- _Task brief_: Go through the material below, find each line with the word "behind", and copy those lines.

- _Data to examine_:
==*==

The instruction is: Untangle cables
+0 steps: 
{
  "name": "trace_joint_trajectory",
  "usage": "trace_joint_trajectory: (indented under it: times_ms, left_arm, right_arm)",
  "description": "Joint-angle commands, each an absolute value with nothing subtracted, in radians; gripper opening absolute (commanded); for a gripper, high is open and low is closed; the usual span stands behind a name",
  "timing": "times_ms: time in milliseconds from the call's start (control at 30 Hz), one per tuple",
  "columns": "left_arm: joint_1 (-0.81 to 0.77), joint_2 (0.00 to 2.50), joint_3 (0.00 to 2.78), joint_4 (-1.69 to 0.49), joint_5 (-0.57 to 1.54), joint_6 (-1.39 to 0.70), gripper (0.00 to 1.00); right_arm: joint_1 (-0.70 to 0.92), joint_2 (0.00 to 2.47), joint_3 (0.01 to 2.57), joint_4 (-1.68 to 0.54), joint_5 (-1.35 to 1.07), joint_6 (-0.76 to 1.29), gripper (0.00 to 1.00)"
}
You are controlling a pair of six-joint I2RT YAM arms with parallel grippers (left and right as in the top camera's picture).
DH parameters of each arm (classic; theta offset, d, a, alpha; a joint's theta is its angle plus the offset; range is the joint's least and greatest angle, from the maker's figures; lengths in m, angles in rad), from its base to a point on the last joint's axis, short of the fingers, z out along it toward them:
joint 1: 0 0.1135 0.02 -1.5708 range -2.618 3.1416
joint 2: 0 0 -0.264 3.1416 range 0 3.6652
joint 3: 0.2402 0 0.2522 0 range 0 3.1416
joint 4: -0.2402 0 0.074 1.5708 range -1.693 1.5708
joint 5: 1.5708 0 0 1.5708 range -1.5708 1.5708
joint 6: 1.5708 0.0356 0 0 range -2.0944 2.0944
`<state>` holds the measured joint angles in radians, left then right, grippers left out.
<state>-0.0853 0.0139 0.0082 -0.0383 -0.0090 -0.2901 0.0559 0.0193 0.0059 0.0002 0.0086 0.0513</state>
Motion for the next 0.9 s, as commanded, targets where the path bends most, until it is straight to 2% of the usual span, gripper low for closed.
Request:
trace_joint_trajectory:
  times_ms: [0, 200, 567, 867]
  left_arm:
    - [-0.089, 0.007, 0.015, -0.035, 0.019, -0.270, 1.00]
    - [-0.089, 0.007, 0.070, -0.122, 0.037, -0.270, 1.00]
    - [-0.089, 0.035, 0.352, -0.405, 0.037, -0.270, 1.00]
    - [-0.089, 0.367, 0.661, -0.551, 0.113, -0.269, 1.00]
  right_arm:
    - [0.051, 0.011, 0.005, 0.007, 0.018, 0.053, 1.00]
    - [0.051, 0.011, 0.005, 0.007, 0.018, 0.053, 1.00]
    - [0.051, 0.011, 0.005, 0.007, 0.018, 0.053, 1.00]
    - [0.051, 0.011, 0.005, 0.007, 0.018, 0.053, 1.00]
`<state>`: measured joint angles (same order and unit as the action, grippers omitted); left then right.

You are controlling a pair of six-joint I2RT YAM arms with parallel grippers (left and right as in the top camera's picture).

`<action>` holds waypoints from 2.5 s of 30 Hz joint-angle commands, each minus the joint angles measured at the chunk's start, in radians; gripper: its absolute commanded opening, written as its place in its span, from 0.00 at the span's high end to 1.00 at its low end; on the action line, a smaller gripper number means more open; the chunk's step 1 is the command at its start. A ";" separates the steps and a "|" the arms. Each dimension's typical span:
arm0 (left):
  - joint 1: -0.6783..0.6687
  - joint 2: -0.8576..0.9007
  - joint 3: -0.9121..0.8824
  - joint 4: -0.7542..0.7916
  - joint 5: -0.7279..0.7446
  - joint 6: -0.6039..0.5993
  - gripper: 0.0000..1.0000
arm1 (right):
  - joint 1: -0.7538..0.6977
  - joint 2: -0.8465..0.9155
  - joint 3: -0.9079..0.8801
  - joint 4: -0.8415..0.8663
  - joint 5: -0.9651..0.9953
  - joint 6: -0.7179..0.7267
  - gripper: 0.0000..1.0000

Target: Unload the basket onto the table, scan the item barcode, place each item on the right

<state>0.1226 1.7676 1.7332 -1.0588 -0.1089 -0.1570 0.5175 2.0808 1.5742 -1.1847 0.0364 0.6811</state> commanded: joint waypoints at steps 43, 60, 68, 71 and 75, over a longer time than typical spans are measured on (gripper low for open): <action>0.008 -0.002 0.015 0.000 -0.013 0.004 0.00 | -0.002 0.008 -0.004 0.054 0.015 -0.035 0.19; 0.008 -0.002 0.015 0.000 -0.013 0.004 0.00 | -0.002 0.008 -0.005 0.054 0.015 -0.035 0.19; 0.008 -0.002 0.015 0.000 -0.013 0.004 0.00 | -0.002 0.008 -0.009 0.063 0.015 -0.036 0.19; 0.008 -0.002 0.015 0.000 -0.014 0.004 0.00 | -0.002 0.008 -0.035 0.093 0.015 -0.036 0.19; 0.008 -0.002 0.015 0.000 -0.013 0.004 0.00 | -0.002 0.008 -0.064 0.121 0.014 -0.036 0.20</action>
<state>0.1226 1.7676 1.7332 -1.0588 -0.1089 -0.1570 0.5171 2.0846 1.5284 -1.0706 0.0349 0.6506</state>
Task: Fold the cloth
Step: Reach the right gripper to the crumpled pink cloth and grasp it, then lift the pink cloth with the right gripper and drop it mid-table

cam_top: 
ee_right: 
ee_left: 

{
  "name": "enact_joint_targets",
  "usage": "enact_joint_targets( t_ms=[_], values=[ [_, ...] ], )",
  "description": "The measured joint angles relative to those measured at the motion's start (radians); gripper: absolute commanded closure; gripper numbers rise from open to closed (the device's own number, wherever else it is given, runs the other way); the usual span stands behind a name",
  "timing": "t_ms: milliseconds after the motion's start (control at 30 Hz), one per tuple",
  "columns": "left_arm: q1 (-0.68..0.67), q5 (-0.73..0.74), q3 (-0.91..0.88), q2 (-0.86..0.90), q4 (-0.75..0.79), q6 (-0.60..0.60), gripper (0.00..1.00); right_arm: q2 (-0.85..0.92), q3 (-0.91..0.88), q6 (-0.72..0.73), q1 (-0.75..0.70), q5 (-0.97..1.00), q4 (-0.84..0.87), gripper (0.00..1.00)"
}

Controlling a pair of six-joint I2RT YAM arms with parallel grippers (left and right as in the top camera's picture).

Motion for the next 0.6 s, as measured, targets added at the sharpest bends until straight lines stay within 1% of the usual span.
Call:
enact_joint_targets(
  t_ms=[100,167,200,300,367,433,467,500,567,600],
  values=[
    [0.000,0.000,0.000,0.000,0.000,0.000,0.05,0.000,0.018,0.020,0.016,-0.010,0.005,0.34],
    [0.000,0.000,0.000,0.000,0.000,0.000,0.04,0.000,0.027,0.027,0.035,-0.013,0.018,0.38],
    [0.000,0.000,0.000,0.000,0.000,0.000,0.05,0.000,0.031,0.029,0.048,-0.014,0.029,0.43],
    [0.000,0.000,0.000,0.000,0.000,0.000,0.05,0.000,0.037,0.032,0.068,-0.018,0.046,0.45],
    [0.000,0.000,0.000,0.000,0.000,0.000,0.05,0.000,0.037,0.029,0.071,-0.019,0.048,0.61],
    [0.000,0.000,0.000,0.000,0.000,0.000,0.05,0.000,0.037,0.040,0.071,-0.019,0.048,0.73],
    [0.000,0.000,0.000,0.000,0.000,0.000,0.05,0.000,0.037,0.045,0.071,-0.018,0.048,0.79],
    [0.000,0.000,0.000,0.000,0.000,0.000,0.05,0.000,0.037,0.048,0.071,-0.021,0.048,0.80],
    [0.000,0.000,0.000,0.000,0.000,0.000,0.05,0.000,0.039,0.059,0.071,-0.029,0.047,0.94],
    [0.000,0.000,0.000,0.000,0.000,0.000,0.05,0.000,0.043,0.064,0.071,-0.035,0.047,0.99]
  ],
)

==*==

- _Response area_:
  "description": "Joint-angle commands, each an absolute value with nothing subtracted, in radians; gripper opening absolute (commanded); for a gripper, high is open and low is closed; the usual span stands behind a name",
  "description": "The measured joint angles relative to those measured at the motion's start (radians); gripper: absolute commanded closure; gripper numbers rise from open to closed (the device's own number, wherever else it is given, runs the other way); the usual span stands behind a name",

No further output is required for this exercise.